EXPRESSION OF A-FARNESENE SYNTHASE AND HMG-CO A REDUCTASE GENES IN RELATION TO LEVELS OF A-FARNESENE AND CONJUGATED TRIENOLS IN PEEL TISSUE OF 'GRANNY SMITH' APPLES TREATED WITH HEAT OR 1-MCP TO PREVENT SCALD

Authors: LURIE, SUSAN - ARO VOLCANI CENTER; LERS, AMNON - ARO VOLCANI CENTER; SHAHAM, ZOHAR - ARO VOLCANI CENTER; SONEGO, LILIAN - ARO VOLCANI CENTER; BURD, SHAUL - ARO VOLCANI CENTER; Whitaker, Bruce

Submitted to: Journal of the American Society for Horticultural Science
Publication Type: Peer Reviewed Journal
Publication Acceptance Date: 8/29/2004
Publication Date: 3/1/2005
Citation: Lurie, S., Lers, A., Shaham, Z., Sonego, L., Burd, S., Whitaker, B.D. 2005. Expression of a-farnesene synthase and hmg-co a reductase genes in relation to levels of a-farnesene and conjugated trienols in peel tissue of 'granny smith' apples treated with heat or 1-mcp to prevent scald. Journal of the American Society for Horticultural Science. 130(2):232-236.

Interpretive Summary: Fruit of many popular apple varieties such as Granny Smith, Red Delicious, and Law Rome are prone a costly storage disorder called superficial scald. Oxidation products of the volatile compound alpha-farnesene, which accumulate in the peel tissue of apples during storage, are thought to promote scald. To control scald, apples are routinely drenched after harvest with a solution that includes an antioxidant chemical plus a fungicide. This is expensive and results in unwanted chemical waste and residue on the fruit. Our research is aimed at understanding, at the genetic and biochemical level, why certain apple varieties are highly susceptible to the scald disorder. In this study, we examined the effects of two treatments known to delay or prevent scald development on genes involved in alpha-farnesene synthesis, and on production and oxidation of alpha-farnesene. Treatment with 1-MCP, which blocks fruit responses to the ripening hormone ethylene, inhibited alpha-farnesene synthesis by shutting down a key gene, AFS1. Heat treatment, on the other hand, appeared to delay production of the AFS1 enzyme that performs the final step of alpha-farnesene synthesis. The long-range goal of this work is to limit alpha-farnesene synthesis in apples, and thereby prevent scald development, by molecular genetic means. This outcome will benefit both the apple industry and consumers by creating new scald-resistant lines that do not require chemical treatment prior to storage.

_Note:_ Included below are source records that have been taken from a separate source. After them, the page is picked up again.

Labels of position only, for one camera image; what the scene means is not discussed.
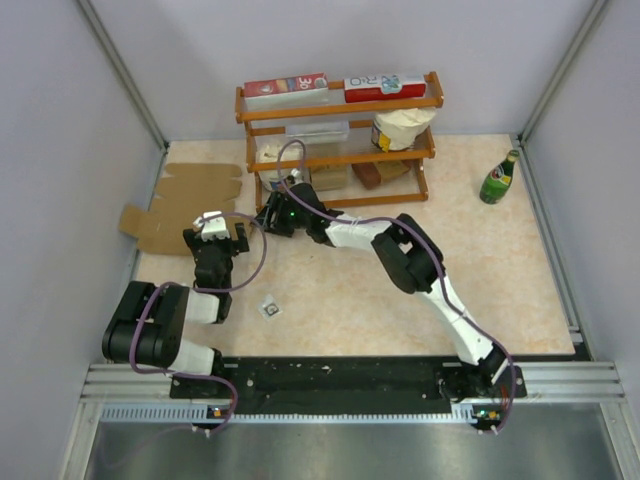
brown box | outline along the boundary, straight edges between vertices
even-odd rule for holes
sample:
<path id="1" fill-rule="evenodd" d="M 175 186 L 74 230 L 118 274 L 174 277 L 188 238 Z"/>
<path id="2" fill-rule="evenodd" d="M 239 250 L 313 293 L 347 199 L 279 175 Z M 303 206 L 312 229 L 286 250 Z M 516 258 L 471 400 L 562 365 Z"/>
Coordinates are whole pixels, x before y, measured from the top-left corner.
<path id="1" fill-rule="evenodd" d="M 165 176 L 158 180 L 156 196 L 149 211 L 125 205 L 118 230 L 138 239 L 138 249 L 162 255 L 191 255 L 182 231 L 193 228 L 193 221 L 204 212 L 235 210 L 234 199 L 240 194 L 242 174 L 237 165 L 170 163 Z M 239 218 L 226 218 L 228 227 L 245 223 Z M 232 236 L 235 229 L 229 228 Z"/>
<path id="2" fill-rule="evenodd" d="M 354 163 L 351 167 L 365 188 L 372 189 L 407 173 L 411 168 L 411 161 Z"/>

wooden shelf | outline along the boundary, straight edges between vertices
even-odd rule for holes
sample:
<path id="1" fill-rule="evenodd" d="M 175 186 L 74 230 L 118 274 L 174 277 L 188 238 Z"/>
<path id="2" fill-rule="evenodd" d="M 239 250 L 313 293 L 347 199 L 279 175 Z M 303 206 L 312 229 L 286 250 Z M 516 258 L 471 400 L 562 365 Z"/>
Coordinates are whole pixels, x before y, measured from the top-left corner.
<path id="1" fill-rule="evenodd" d="M 358 121 L 357 126 L 351 126 L 351 128 L 363 128 L 371 127 L 371 120 Z M 280 134 L 280 130 L 284 133 L 284 128 L 269 129 L 277 130 L 274 135 Z M 353 141 L 347 141 L 338 144 L 327 145 L 309 145 L 307 146 L 307 159 L 305 166 L 307 167 L 319 167 L 325 165 L 352 165 L 354 163 L 367 163 L 367 162 L 389 162 L 396 160 L 412 160 L 414 158 L 433 158 L 436 153 L 436 148 L 433 143 L 433 137 L 431 136 L 431 129 L 427 128 L 421 135 L 416 138 L 415 145 L 407 150 L 399 152 L 381 151 L 378 147 L 373 145 L 370 140 L 369 131 L 363 131 L 364 135 L 359 135 L 361 138 L 353 145 Z M 280 167 L 283 169 L 295 168 L 300 164 L 298 160 L 290 160 L 286 162 L 280 162 Z M 275 170 L 275 162 L 272 163 L 256 163 L 247 158 L 247 169 L 249 172 L 265 172 L 269 170 Z"/>
<path id="2" fill-rule="evenodd" d="M 286 118 L 301 118 L 324 115 L 341 115 L 363 112 L 379 112 L 386 110 L 399 110 L 407 108 L 424 108 L 435 107 L 440 108 L 444 104 L 444 93 L 440 80 L 436 72 L 431 72 L 424 76 L 427 82 L 427 95 L 420 98 L 403 98 L 398 100 L 386 100 L 375 102 L 359 102 L 359 103 L 341 103 L 335 105 L 319 105 L 309 107 L 287 108 L 280 110 L 264 110 L 264 111 L 246 111 L 244 109 L 244 90 L 242 87 L 236 88 L 235 113 L 236 121 L 243 123 L 247 134 L 247 170 L 255 176 L 256 185 L 256 208 L 262 208 L 262 183 L 260 181 L 259 172 L 276 170 L 275 162 L 256 163 L 256 152 L 258 150 L 256 138 L 268 135 L 284 135 L 285 127 L 265 127 L 254 128 L 251 122 L 263 120 L 278 120 Z M 329 82 L 330 90 L 344 89 L 344 81 Z M 351 199 L 331 200 L 325 204 L 330 208 L 342 208 L 361 205 L 380 205 L 386 203 L 424 201 L 429 197 L 426 179 L 424 178 L 424 170 L 422 167 L 422 159 L 433 158 L 436 153 L 435 144 L 431 135 L 431 128 L 427 128 L 421 135 L 416 138 L 414 146 L 407 150 L 383 152 L 371 143 L 370 128 L 372 120 L 352 120 L 349 122 L 351 129 L 350 140 L 339 144 L 330 145 L 309 145 L 307 146 L 307 159 L 305 166 L 320 167 L 331 165 L 353 165 L 356 163 L 377 163 L 390 162 L 398 160 L 411 160 L 413 171 L 416 176 L 418 192 L 408 193 L 405 195 L 386 195 L 380 197 L 362 197 Z M 364 134 L 355 132 L 359 129 Z M 353 149 L 353 137 L 361 137 L 359 139 L 359 148 Z M 284 169 L 295 168 L 299 165 L 298 161 L 281 162 L 280 166 Z"/>
<path id="3" fill-rule="evenodd" d="M 382 100 L 377 102 L 344 103 L 338 105 L 318 105 L 311 107 L 286 108 L 283 110 L 264 110 L 248 112 L 243 110 L 244 89 L 236 88 L 236 122 L 245 123 L 256 120 L 277 120 L 282 118 L 315 117 L 320 115 L 340 115 L 346 113 L 382 112 L 403 108 L 441 108 L 444 104 L 444 93 L 436 72 L 424 76 L 428 90 L 432 96 L 422 98 L 402 98 L 399 100 Z M 329 82 L 330 90 L 344 89 L 344 81 Z"/>

cardboard sheet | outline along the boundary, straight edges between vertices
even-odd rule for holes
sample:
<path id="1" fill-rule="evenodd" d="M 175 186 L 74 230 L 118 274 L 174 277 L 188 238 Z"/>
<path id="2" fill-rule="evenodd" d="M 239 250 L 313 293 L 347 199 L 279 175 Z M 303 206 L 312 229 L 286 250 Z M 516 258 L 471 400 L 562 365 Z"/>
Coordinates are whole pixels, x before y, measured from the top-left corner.
<path id="1" fill-rule="evenodd" d="M 160 255 L 191 255 L 182 238 L 182 231 L 192 228 L 192 222 L 204 212 L 233 212 L 234 199 L 240 195 L 242 170 L 231 164 L 169 163 L 165 176 L 158 180 L 149 211 L 126 205 L 118 229 L 138 239 L 138 249 Z M 227 218 L 227 226 L 247 222 Z"/>

plastic container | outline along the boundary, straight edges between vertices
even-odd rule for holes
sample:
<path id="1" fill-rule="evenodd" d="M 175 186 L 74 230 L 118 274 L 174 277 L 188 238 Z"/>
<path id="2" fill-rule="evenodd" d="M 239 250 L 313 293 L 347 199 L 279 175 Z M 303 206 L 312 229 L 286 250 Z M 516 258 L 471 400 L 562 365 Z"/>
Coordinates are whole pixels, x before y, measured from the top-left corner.
<path id="1" fill-rule="evenodd" d="M 306 145 L 344 142 L 349 138 L 349 122 L 343 120 L 339 122 L 287 125 L 285 133 L 287 138 L 297 138 Z"/>
<path id="2" fill-rule="evenodd" d="M 262 181 L 262 185 L 269 192 L 273 192 L 274 190 L 278 190 L 278 184 L 280 183 L 280 177 L 278 177 L 278 171 L 275 170 L 275 162 L 278 158 L 278 153 L 284 146 L 285 142 L 283 140 L 275 140 L 264 143 L 258 148 L 256 152 L 256 162 L 257 163 L 273 163 L 274 170 L 266 170 L 260 172 L 260 180 Z M 302 147 L 300 145 L 292 145 L 284 151 L 282 155 L 282 161 L 287 162 L 290 160 L 300 160 L 302 158 Z M 283 168 L 281 170 L 282 176 L 284 178 L 291 175 L 291 169 Z M 308 169 L 305 168 L 303 172 L 303 177 L 308 178 L 309 173 Z"/>

gray metal surface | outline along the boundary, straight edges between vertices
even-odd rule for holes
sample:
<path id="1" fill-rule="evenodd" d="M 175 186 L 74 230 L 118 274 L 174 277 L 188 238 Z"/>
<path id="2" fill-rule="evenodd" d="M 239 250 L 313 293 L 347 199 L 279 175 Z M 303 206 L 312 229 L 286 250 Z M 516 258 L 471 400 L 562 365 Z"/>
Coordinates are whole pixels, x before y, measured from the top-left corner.
<path id="1" fill-rule="evenodd" d="M 189 430 L 115 462 L 151 435 L 153 424 L 101 424 L 87 479 L 562 479 L 621 474 L 598 406 L 529 405 L 497 438 L 462 425 L 232 425 L 207 440 Z"/>
<path id="2" fill-rule="evenodd" d="M 82 16 L 86 20 L 89 30 L 104 52 L 107 61 L 113 68 L 113 72 L 124 88 L 133 108 L 138 113 L 140 120 L 145 125 L 145 127 L 149 131 L 149 134 L 153 137 L 158 147 L 161 150 L 165 150 L 167 147 L 167 141 L 160 131 L 160 127 L 158 127 L 153 114 L 147 106 L 147 103 L 140 94 L 140 90 L 138 90 L 138 87 L 134 82 L 131 73 L 129 73 L 129 69 L 122 61 L 122 58 L 120 57 L 118 50 L 111 40 L 109 33 L 104 27 L 104 24 L 102 23 L 98 12 L 93 6 L 93 3 L 91 2 L 91 0 L 75 0 L 75 3 L 78 6 L 80 13 L 82 13 Z"/>
<path id="3" fill-rule="evenodd" d="M 527 123 L 524 126 L 522 134 L 520 135 L 520 139 L 523 145 L 526 145 L 526 143 L 531 138 L 533 131 L 540 122 L 542 115 L 544 115 L 544 112 L 549 107 L 549 104 L 558 91 L 558 88 L 560 88 L 560 85 L 562 85 L 562 82 L 566 78 L 566 75 L 571 69 L 571 66 L 573 65 L 575 59 L 584 48 L 584 45 L 591 37 L 591 34 L 596 30 L 596 28 L 604 18 L 607 12 L 607 7 L 610 3 L 610 0 L 595 0 L 593 2 L 591 9 L 587 13 L 584 21 L 582 22 L 582 25 L 576 32 L 576 35 L 573 37 L 569 48 L 562 57 L 562 60 L 560 60 L 560 63 L 556 67 L 555 72 L 549 80 L 549 83 L 544 89 L 542 97 L 540 97 L 540 100 L 538 100 L 538 103 L 533 109 L 529 120 L 527 120 Z"/>
<path id="4" fill-rule="evenodd" d="M 521 148 L 520 142 L 515 135 L 511 136 L 511 143 L 514 148 L 520 149 L 520 170 L 522 172 L 522 178 L 529 193 L 531 208 L 536 217 L 542 244 L 547 254 L 551 273 L 553 274 L 553 281 L 558 289 L 558 296 L 560 297 L 567 323 L 569 327 L 579 328 L 578 307 L 573 292 L 571 291 L 558 243 L 552 233 L 551 224 L 549 223 L 548 207 L 542 200 L 542 193 L 537 182 L 539 175 L 536 174 L 535 167 L 529 161 L 526 149 Z"/>
<path id="5" fill-rule="evenodd" d="M 522 362 L 518 364 L 528 397 L 515 403 L 624 402 L 624 391 L 612 362 Z M 80 403 L 191 403 L 169 398 L 171 380 L 162 374 L 139 375 L 128 365 L 93 364 L 89 367 Z M 228 400 L 196 400 L 224 405 Z M 465 400 L 487 403 L 486 399 Z"/>

Technical Abstract: Nontreated control, 1-methylcyclopropene(1-MCP)-treated, and heated apples of the scald-susceptible 'Granny Smith' cultivar were compared with respect to scald incidence, ethylene production, a-farnesene metabolism, and expression of the genes AFS1, which encodes a-farnesene synthase, the final, rate-limiting enzyme in the a-farnesene biosynthetic pathway, and HMG2 and HMG3, which encode isozymes of 3-hydroxy-3-methylglutaryl-coenzyme A reductase, the proposed rate limiting enzyme in the mevalonate pathway of isoprenoid synthesis. The incidence of scald in nontreated 'Granny Smith' apples after 16 weeks at 0°C plus 1 week at 20°C was 100%; 1-MCP treatment prevented scald development, while heat treatment prevented scald development for the first 12 weeks. 1-MCP also inhibited both a-farnesene and ethylene production, suggesting that ethylene induces transcription of key genes involved in a-farnesene biosynthesis. Heat treatment reduced levels of a-farnesene and conjugated trienols, but not to the extent of 1-MCP. Internal ethylene concentrations in heated apples did not differ from those in the controls. In both control and heated fruit, a sharp increase in AFS1 mRNA during the first 4 weeks of storage preceded an increase in a-farnesene and a subsequent increase in CTols. AFS1 transcript was absent from 1-MCP-treated apples for the first 10 weeks of storage, and even at 16 weeks was much lower than in heated and control fruit. Levels of the HMG2 and HMG3 transcripts varied during storage and among treatments, but were not correlated with the incidence of scald. HMG2 mRNA was very low at harvest and increased in abundance during storage in all treatments, with the greatest increase occurring in 1-MCP-treated fruit. In contrast, HMG3 transcript was constitutively present at all storage times, although it too was marginally more abundant in 1-MCP-treated fruit.